After returning from his contract dispute with the UFC in November 2008, Couture lost his heavyweight title to Brock Lesnar. It seemed the writing was on the wall. He’s 3-2 since returning (19-10 overall), but he hasn’t defeated a top-level contender in that time. He beat an inconsistent Brandon Vera, over-the-hill Mark Coleman and freak-show boxer-turned-MMA fighter James Toney.
Machida a real challenge
At UFC 129, his final test will be against an elite contender, former light-heavyweight champion Lyoto Machida. The Brazilian karate master has an elusive, unusual style that has proved to be difficult for fighters.
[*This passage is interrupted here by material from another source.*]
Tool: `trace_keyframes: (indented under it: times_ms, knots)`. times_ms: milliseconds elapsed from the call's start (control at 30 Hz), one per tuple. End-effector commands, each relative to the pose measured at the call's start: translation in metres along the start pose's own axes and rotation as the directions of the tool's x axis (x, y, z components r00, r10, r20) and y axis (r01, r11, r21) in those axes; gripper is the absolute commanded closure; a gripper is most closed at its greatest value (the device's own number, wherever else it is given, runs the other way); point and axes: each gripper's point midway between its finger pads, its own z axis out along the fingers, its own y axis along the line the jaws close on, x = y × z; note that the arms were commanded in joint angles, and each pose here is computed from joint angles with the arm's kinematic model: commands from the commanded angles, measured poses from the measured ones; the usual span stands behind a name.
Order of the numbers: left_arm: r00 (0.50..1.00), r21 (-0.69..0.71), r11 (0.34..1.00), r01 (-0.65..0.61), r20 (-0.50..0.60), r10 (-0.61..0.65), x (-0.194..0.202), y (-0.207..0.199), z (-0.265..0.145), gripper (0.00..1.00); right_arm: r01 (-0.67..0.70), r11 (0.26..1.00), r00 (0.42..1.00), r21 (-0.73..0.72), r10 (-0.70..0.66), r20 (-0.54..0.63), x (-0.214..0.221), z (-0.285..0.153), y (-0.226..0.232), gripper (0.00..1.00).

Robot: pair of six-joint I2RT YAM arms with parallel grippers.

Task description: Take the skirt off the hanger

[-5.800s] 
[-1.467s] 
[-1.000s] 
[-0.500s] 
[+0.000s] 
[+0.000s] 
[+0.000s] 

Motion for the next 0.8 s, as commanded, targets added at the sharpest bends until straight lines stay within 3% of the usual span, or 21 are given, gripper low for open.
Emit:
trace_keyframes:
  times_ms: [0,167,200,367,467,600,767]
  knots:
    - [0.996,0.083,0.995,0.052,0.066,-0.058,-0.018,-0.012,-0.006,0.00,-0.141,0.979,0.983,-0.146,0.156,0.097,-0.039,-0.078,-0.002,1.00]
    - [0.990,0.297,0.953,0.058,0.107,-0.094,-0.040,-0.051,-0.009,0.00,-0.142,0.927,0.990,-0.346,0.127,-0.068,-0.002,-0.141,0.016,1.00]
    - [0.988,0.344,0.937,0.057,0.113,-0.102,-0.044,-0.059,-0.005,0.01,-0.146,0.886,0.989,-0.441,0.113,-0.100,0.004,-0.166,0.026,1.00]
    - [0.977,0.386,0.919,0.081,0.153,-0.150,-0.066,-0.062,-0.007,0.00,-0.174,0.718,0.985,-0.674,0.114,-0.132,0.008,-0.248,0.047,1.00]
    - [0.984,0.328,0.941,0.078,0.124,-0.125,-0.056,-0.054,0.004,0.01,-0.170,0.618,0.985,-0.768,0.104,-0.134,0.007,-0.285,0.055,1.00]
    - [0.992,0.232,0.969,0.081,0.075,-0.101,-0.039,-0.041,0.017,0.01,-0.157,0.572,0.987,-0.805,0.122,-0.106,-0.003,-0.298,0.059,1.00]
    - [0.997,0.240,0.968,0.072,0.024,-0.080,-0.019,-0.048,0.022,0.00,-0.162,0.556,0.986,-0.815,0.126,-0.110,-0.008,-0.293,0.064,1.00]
But it’s that challenge that attracted Couture to the matchup.
“I’ve watched Lyoto for a couple of years now and am very appreciative of the way he competes, and he just has such a unique style as an athlete, and I like that,” Couture said. “Those are the kinds of fights that are intriguing and interesting to me for me to try and figure out and protect myself.”
Regardless of the outcome, Couture said it’s over — unless. . . .
“I’m sure they’re probably going to have ideas for other fights, they’re going to try to entice me into coming back and fighting again,” he said. “I anticipate all those decisions and that, you know, those thoughts. But we’ll see how that goes.
“It’s about where I’m at in my life. I’ve been doing this for a long time. It’s about the journey; it’s about the performance. As long as I go in there and have a good performance, I will be satisfied.”